* [DATASET EXCERPT]
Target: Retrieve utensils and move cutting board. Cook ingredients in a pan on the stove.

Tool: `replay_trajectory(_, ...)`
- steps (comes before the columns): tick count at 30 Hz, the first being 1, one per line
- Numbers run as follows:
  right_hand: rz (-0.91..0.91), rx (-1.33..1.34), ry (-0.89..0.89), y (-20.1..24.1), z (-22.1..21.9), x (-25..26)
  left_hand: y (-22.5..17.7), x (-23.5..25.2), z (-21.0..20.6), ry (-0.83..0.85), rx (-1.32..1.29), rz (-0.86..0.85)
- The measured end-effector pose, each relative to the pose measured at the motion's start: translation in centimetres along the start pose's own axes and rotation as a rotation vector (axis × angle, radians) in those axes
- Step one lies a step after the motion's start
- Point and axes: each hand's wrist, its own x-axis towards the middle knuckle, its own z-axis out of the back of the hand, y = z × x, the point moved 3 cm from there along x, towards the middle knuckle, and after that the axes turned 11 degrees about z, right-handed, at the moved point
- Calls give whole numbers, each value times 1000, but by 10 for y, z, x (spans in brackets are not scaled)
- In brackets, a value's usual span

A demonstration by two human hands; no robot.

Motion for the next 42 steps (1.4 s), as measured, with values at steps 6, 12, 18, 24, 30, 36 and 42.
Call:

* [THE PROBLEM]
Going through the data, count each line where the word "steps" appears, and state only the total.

* [TASK RESPONSE]
2